▸ **Assignment**
Repeat exactly the lines from the first line of the records through the line containing "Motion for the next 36", and nothing more.

Stored records:
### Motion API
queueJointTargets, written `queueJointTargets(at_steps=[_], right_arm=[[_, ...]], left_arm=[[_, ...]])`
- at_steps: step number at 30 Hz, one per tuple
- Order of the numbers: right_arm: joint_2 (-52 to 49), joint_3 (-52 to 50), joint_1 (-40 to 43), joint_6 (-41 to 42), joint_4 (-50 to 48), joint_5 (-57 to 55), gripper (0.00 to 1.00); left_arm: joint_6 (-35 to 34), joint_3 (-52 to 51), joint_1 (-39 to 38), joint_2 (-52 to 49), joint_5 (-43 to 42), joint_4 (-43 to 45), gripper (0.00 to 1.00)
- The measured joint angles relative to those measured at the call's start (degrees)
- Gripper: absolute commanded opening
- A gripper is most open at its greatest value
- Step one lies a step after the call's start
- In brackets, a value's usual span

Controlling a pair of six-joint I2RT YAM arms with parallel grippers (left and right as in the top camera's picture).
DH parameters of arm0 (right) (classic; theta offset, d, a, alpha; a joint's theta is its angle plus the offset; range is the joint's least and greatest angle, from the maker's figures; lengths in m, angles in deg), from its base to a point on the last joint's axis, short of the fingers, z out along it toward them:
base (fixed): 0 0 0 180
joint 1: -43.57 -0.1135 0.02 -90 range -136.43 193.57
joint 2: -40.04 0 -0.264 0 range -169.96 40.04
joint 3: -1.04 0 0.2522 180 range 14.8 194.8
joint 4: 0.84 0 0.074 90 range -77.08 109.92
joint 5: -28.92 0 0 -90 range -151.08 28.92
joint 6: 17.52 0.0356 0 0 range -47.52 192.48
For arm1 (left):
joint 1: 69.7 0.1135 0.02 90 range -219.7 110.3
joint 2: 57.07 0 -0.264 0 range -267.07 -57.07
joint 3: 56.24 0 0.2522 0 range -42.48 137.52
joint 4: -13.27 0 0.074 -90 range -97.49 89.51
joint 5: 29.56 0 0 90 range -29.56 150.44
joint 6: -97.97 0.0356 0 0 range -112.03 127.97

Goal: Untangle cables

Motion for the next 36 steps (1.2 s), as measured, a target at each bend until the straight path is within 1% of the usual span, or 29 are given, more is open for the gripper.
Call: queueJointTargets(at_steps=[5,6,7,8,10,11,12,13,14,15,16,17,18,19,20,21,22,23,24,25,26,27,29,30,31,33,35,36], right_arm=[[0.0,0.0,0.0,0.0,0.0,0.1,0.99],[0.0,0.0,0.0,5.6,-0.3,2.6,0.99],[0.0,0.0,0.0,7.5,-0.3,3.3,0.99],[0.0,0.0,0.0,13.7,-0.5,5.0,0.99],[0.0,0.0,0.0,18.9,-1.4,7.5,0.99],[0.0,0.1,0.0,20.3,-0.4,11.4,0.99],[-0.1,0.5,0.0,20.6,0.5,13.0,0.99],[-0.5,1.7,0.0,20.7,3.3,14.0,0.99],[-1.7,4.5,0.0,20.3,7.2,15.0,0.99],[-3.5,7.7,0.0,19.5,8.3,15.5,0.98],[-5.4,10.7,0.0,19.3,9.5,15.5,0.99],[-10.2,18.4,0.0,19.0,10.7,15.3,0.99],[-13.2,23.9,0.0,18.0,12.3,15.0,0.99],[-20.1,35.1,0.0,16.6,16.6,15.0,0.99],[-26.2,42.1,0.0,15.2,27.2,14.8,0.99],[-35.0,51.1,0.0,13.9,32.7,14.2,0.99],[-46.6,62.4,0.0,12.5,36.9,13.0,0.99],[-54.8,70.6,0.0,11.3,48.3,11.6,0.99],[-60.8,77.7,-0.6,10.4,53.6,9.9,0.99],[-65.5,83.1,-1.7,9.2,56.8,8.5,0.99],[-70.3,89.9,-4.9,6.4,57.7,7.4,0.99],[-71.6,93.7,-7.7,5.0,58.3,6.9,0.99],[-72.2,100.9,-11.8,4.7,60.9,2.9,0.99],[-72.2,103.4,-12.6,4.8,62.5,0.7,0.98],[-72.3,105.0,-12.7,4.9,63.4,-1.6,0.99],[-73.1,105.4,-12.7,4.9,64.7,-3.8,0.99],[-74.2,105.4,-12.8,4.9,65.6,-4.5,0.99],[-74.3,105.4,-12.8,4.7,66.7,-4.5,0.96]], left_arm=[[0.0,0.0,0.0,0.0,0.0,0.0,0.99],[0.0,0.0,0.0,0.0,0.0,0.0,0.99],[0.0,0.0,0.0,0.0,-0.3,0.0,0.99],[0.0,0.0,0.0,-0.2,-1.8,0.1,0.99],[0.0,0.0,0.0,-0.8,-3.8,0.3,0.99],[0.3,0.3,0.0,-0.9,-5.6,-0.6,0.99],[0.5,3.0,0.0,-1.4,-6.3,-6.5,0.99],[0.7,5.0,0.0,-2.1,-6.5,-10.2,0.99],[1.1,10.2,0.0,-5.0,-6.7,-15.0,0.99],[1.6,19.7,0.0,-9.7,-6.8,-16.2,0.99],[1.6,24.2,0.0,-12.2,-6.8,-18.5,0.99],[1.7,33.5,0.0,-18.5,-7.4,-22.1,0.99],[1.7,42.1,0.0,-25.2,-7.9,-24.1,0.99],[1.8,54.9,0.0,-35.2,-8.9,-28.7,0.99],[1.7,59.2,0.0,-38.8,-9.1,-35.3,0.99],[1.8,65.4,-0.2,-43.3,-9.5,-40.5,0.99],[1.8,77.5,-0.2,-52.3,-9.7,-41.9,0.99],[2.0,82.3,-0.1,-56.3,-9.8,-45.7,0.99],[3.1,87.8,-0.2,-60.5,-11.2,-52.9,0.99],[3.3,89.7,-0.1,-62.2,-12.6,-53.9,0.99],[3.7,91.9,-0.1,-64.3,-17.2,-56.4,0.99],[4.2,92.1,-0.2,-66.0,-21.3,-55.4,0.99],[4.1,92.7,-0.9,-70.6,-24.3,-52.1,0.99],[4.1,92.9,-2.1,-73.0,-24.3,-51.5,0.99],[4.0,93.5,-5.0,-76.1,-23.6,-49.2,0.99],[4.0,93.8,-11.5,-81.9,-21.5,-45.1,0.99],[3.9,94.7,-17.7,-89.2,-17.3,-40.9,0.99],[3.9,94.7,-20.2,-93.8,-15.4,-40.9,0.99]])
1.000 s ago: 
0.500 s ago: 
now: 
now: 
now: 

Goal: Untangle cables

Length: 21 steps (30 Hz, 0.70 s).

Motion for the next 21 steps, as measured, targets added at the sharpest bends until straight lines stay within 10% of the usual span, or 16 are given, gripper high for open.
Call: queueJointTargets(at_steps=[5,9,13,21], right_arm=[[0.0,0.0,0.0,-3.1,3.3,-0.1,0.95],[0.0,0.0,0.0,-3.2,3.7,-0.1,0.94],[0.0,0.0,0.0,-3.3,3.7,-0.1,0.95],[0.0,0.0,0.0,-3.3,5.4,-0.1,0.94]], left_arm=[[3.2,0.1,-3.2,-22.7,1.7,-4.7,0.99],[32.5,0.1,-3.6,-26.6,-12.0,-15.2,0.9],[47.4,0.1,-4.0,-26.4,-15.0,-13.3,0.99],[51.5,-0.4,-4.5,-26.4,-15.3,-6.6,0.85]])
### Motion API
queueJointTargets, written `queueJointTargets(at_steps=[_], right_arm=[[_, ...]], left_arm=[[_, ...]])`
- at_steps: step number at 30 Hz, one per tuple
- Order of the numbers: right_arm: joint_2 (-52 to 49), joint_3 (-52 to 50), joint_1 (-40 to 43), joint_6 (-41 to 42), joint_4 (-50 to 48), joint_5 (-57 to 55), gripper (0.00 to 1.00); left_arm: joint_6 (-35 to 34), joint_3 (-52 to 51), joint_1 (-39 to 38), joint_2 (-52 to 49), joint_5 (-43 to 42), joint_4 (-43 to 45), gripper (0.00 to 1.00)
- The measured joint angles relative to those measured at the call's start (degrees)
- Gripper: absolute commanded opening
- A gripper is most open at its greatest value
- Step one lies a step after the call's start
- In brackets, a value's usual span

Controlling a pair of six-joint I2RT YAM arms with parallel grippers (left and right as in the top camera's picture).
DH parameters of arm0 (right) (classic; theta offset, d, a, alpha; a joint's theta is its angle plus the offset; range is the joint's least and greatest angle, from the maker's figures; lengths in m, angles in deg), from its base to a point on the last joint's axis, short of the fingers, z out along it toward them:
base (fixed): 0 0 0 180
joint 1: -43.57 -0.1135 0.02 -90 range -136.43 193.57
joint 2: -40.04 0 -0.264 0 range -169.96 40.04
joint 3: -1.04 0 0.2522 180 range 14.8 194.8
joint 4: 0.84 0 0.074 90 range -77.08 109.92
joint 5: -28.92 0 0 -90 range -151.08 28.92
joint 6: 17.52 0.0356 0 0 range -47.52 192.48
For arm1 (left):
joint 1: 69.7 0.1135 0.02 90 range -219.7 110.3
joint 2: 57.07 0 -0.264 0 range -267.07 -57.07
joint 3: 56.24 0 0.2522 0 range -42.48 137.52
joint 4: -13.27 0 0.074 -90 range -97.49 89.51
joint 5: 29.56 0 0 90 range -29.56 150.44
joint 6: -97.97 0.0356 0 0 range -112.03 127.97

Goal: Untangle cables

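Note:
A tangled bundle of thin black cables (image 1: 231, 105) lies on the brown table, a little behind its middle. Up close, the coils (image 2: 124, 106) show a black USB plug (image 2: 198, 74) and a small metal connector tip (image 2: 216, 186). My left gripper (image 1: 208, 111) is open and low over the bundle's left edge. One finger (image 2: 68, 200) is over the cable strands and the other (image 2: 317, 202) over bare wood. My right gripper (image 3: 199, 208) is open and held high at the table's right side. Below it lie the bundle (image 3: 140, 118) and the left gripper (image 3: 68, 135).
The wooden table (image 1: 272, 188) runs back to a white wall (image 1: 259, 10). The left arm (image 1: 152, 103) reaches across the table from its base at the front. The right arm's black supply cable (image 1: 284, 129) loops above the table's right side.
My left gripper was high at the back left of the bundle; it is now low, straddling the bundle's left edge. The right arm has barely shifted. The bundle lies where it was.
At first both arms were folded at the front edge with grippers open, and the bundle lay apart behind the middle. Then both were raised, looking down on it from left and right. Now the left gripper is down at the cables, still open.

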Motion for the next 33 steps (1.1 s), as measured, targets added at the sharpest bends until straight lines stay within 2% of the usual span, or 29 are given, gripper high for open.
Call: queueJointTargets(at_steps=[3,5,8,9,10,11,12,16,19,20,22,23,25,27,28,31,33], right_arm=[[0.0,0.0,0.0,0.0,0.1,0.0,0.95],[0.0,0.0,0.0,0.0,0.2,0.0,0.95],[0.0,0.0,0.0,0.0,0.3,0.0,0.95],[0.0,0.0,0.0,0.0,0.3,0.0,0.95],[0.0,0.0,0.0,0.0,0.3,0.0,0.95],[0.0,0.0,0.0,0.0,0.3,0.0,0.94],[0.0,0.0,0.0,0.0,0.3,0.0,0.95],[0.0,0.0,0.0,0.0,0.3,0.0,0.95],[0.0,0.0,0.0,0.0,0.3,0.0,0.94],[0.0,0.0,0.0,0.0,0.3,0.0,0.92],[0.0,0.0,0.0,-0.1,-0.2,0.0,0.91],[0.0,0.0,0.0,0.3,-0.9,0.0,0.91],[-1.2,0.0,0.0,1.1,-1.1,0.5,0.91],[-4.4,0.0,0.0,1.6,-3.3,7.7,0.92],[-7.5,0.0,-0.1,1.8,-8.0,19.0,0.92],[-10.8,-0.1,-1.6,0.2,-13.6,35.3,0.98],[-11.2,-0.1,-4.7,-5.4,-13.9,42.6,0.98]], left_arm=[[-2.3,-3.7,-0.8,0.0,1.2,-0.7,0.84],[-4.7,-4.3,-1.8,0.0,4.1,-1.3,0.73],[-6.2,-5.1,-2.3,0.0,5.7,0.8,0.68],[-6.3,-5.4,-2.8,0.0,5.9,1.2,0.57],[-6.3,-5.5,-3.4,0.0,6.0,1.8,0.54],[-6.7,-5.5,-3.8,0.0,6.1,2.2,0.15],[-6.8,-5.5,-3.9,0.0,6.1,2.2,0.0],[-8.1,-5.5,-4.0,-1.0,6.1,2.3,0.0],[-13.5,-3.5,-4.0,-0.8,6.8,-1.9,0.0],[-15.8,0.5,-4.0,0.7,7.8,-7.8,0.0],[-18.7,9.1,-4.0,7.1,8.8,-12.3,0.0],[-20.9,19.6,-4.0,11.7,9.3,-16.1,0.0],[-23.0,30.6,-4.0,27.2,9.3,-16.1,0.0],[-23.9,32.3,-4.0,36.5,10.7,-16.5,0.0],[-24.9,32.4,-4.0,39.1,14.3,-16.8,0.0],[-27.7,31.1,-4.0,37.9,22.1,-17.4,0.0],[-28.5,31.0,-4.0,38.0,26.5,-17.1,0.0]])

▸ **Solution**
### Motion API
queueJointTargets, written `queueJointTargets(at_steps=[_], right_arm=[[_, ...]], left_arm=[[_, ...]])`
- at_steps: step number at 30 Hz, one per tuple
- Order of the numbers: right_arm: joint_2 (-52 to 49), joint_3 (-52 to 50), joint_1 (-40 to 43), joint_6 (-41 to 42), joint_4 (-50 to 48), joint_5 (-57 to 55), gripper (0.00 to 1.00); left_arm: joint_6 (-35 to 34), joint_3 (-52 to 51), joint_1 (-39 to 38), joint_2 (-52 to 49), joint_5 (-43 to 42), joint_4 (-43 to 45), gripper (0.00 to 1.00)
- The measured joint angles relative to those measured at the call's start (degrees)
- Gripper: absolute commanded opening
- A gripper is most open at its greatest value
- Step one lies a step after the call's start
- In brackets, a value's usual span

Controlling a pair of six-joint I2RT YAM arms with parallel grippers (left and right as in the top camera's picture).
DH parameters of arm0 (right) (classic; theta offset, d, a, alpha; a joint's theta is its angle plus the offset; range is the joint's least and greatest angle, from the maker's figures; lengths in m, angles in deg), from its base to a point on the last joint's axis, short of the fingers, z out along it toward them:
base (fixed): 0 0 0 180
joint 1: -43.57 -0.1135 0.02 -90 range -136.43 193.57
joint 2: -40.04 0 -0.264 0 range -169.96 40.04
joint 3: -1.04 0 0.2522 180 range 14.8 194.8
joint 4: 0.84 0 0.074 90 range -77.08 109.92
joint 5: -28.92 0 0 -90 range -151.08 28.92
joint 6: 17.52 0.0356 0 0 range -47.52 192.48
For arm1 (left):
joint 1: 69.7 0.1135 0.02 90 range -219.7 110.3
joint 2: 57.07 0 -0.264 0 range -267.07 -57.07
joint 3: 56.24 0 0.2522 0 range -42.48 137.52
joint 4: -13.27 0 0.074 -90 range -97.49 89.51
joint 5: 29.56 0 0 90 range -29.56 150.44
joint 6: -97.97 0.0356 0 0 range -112.03 127.97

Goal: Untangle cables

Motion for the next 36 steps (1.2 s), as measured, a target at each bend until the straight path is within 1% of the usual span, or 29 are given, more is open for the gripper.

Nothing further belongs to this answer.